Serving and Pairing Ideas
These mushrooms shine when served warm straight from the air fryer, but they're also forgiving enough to serve at room temperature if you're prepping for a gathering. A crisp white wine—the recipe suggests Sauvignon Blanc or Pinot Grigio—echoes the freshness of the spinach and parsley, while the acidity cuts through the richness of the cream cheese and cheese topping in a way that feels sophisticated without being fussy.
- Serve them alongside a simple green salad dressed with lemon vinaigrette for a lighter meal.
- Pair them with roasted vegetables or on a charcuterie board to add a hot, savory element.
- Make extra and freeze the unbaked stuffed mushrooms for up to a month—just add 2 to 3 minutes to the air frying time when cooking from frozen.
Save These stuffed mushrooms remind me why I love cooking with modern appliances—they make it possible to create something restaurant-worthy on a weeknight without the drama. Once you master this recipe, you'll find yourself making them more often than you expect.
Recipe FAQ
- → Can I use different greens instead of spinach?
Yes, kale or arugula can be used as substitutes, offering a similar texture and complementary flavor.
- → How do I ensure the mushrooms cook evenly in the air fryer?
Arrange mushrooms in a single layer without overlapping and lightly spray with olive oil to promote even cooking and browning.
- → Is it possible to make this dish gluten-free?
Yes, simply omit the breadcrumbs or use gluten-free breadcrumbs for the filling to keep it gluten-free.

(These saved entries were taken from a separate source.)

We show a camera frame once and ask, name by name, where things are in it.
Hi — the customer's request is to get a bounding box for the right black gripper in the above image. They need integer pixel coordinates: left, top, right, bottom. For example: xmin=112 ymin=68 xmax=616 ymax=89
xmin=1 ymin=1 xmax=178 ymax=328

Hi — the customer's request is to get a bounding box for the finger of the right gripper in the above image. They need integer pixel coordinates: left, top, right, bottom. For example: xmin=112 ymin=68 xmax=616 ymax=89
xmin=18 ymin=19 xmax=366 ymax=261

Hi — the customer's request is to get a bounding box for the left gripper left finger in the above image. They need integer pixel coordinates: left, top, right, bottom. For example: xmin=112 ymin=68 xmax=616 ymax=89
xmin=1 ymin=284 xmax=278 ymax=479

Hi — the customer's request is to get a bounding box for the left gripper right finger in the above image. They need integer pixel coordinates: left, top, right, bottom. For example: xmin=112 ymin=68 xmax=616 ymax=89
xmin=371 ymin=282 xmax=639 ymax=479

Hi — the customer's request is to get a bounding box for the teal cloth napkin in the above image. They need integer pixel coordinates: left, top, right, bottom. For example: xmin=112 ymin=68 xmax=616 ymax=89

- → What cheese works best for the filling?
Cream cheese provides creaminess, while grated Parmesan adds savory depth; both together create a balanced filling.
- → Can I prepare the filling in advance?
Absolutely, the filling can be made ahead and refrigerated, then spooned into mushrooms just before air frying.
- → What herbs enhance the flavor of the filling?
Fresh parsley adds brightness, while garlic and a touch of crushed red pepper flakes introduce subtle heat and aroma.